**Work item**
Make an exact copy of the entries below, with all images left out.

**Raw data**
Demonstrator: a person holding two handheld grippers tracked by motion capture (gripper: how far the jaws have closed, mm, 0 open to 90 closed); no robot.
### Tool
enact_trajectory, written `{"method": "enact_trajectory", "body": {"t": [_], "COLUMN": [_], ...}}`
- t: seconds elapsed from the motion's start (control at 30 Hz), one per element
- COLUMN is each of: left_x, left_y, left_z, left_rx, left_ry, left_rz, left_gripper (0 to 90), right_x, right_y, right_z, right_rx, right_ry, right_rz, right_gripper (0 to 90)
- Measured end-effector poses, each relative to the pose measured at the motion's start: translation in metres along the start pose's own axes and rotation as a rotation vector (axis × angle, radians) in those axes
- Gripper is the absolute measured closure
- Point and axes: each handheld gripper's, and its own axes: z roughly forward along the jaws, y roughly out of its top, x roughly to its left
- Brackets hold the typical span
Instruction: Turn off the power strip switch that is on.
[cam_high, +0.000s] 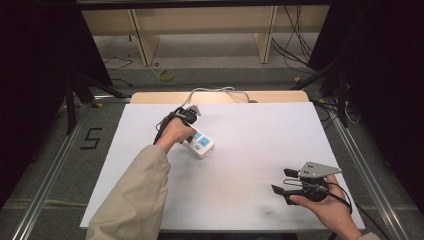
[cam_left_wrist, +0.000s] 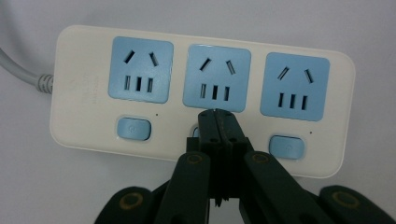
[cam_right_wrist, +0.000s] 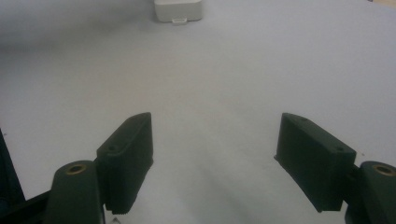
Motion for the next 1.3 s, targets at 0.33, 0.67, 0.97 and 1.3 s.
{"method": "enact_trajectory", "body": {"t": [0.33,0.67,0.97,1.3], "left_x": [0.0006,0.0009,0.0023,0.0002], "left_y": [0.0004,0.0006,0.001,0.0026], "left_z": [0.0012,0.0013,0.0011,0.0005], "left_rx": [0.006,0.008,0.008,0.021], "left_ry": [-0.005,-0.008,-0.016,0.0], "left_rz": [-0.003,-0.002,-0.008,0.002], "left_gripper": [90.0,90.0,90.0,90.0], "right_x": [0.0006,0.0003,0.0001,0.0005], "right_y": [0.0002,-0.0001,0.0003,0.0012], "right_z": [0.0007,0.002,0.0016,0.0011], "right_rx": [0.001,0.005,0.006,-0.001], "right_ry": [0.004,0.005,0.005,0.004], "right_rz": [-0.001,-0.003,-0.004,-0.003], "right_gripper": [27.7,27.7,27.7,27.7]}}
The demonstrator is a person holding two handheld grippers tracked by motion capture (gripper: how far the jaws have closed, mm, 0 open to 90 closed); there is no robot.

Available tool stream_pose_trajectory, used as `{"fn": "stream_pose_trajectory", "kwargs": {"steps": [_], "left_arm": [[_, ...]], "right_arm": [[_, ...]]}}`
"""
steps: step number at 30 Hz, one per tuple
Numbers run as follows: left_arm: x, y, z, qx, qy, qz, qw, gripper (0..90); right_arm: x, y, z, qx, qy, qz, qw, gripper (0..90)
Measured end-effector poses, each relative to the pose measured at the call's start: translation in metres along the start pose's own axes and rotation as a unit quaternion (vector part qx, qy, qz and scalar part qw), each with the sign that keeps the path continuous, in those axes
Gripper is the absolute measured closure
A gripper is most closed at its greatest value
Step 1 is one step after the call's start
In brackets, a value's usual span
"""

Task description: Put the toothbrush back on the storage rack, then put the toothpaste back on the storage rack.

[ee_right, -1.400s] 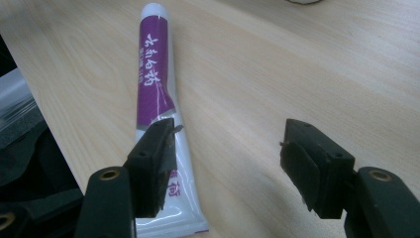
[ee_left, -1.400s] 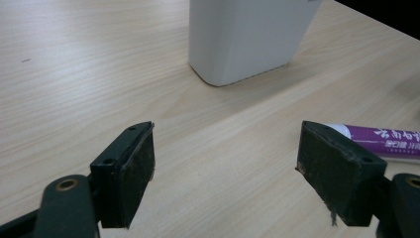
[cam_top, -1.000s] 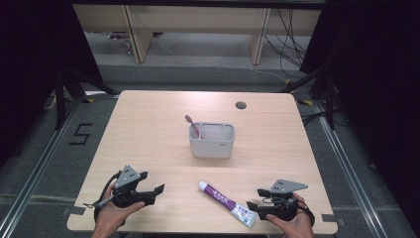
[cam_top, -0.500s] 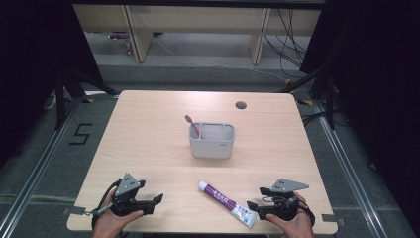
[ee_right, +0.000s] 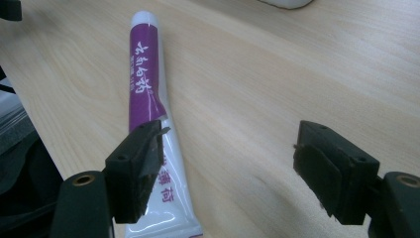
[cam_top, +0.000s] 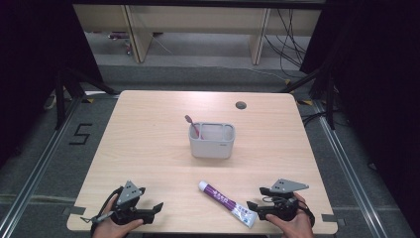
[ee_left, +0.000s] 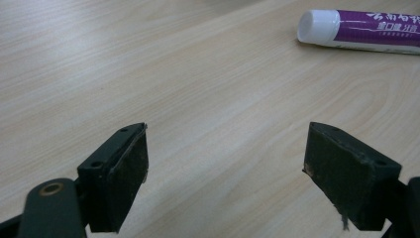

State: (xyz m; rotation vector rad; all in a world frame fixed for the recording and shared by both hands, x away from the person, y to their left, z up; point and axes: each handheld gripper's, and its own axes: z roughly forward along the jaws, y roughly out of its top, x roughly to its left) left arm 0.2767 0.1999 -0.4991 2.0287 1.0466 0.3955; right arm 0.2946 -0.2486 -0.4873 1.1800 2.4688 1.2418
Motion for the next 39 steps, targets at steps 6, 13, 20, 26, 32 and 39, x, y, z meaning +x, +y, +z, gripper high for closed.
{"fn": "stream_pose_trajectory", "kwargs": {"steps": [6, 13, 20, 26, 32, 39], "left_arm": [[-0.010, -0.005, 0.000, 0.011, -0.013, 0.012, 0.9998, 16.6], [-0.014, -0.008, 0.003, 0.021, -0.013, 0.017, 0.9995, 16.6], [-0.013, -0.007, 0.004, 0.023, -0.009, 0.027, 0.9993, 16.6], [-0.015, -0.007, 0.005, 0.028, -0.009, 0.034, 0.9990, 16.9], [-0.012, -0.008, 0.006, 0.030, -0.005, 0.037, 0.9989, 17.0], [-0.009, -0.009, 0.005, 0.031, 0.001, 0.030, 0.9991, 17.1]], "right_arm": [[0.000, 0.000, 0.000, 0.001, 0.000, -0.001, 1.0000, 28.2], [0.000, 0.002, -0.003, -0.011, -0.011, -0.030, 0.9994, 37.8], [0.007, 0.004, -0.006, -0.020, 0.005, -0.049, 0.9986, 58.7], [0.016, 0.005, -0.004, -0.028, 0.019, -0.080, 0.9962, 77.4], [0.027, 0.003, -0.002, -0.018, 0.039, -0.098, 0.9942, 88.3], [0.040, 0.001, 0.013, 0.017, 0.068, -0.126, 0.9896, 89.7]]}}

**Solved exercise**
Demonstrator: a person holding two handheld grippers tracked by motion capture (gripper: how far the jaws have closed, mm, 0 open to 90 closed); no robot.
### Tool
enact_trajectory, written `{"method": "enact_trajectory", "body": {"t": [_], "COLUMN": [_], ...}}`
- t: seconds elapsed from the motion's start (control at 30 Hz), one per element
- COLUMN is each of: left_x, left_y, left_z, left_rx, left_ry, left_rz, left_gripper (0 to 90), right_x, right_y, right_z, right_rx, right_ry, right_rz, right_gripper (0 to 90)
- Measured end-effector poses, each relative to the pose measured at the motion's start: translation in metres along the start pose's own axes and rotation as a rotation vector (axis × angle, radians) in those axes
- Gripper is the absolute measured closure
- Point and axes: each handheld gripper's, and its own axes: z roughly forward along the jaws, y roughly out of its top, x roughly to its left
- Brackets hold the typical span
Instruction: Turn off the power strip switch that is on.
[cam_high, +0.000s] 
[cam_left_wrist, +0.000s] 
[cam_right_wrist, +0.000s] 
Motion for the next 1.3 s, targets at 0.33, 0.67, 0.97 and 1.3 s.
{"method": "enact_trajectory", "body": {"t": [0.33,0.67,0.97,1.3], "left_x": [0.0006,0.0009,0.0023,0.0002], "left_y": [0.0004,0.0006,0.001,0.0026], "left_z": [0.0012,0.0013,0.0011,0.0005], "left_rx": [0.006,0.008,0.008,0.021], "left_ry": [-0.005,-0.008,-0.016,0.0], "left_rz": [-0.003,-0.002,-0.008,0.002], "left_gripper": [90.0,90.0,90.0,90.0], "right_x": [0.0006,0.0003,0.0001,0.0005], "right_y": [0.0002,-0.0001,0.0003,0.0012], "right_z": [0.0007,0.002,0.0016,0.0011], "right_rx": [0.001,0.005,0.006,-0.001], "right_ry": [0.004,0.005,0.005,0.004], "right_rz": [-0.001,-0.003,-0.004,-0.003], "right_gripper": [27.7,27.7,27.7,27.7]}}
The demonstrator is a person holding two handheld grippers tracked by motion capture (gripper: how far the jaws have closed, mm, 0 open to 90 closed); there is no robot.

Available tool stream_pose_trajectory, used as `{"fn": "stream_pose_trajectory", "kwargs": {"steps": [_], "left_arm": [[_, ...]], "right_arm": [[_, ...]]}}`
"""
steps: step number at 30 Hz, one per tuple
Numbers run as follows: left_arm: x, y, z, qx, qy, qz, qw, gripper (0..90); right_arm: x, y, z, qx, qy, qz, qw, gripper (0..90)
Measured end-effector poses, each relative to the pose measured at the call's start: translation in metres along the start pose's own axes and rotation as a unit quaternion (vector part qx, qy, qz and scalar part qw), each with the sign that keeps the path continuous, in those axes
Gripper is the absolute measured closure
A gripper is most closed at its greatest value
Step 1 is one step after the call's start
In brackets, a value's usual span
"""

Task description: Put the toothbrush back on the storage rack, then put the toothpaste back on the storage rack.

[ee_right, -1.400s] 
[ee_left, -1.400s] 
[cam_top, -1.000s] 
[cam_top, -0.500s] 
[ee_right, +0.000s] 
[cam_top, +0.000s] 
[ee_left, +0.000s] 

State: (xyz m; rotation vector rad; all in a world frame fixed for the recording and shared by both hands, x away from the person, y to their left, z up; point and axes: each handheld gripper's, and its own axes: z roughly forward along the jaws, y roughly out of its top, x roughly to its left) left arm 0.2767 0.1999 -0.4991 2.0287 1.0466 0.3955; right arm 0.2946 -0.2486 -0.4873 1.1800 2.4688 1.2418
Motion for the next 39 steps, targets at steps 6, 13, 20, 26, 32 and 39, x, y, z meaning +x, +y, +z, gripper high for closed.
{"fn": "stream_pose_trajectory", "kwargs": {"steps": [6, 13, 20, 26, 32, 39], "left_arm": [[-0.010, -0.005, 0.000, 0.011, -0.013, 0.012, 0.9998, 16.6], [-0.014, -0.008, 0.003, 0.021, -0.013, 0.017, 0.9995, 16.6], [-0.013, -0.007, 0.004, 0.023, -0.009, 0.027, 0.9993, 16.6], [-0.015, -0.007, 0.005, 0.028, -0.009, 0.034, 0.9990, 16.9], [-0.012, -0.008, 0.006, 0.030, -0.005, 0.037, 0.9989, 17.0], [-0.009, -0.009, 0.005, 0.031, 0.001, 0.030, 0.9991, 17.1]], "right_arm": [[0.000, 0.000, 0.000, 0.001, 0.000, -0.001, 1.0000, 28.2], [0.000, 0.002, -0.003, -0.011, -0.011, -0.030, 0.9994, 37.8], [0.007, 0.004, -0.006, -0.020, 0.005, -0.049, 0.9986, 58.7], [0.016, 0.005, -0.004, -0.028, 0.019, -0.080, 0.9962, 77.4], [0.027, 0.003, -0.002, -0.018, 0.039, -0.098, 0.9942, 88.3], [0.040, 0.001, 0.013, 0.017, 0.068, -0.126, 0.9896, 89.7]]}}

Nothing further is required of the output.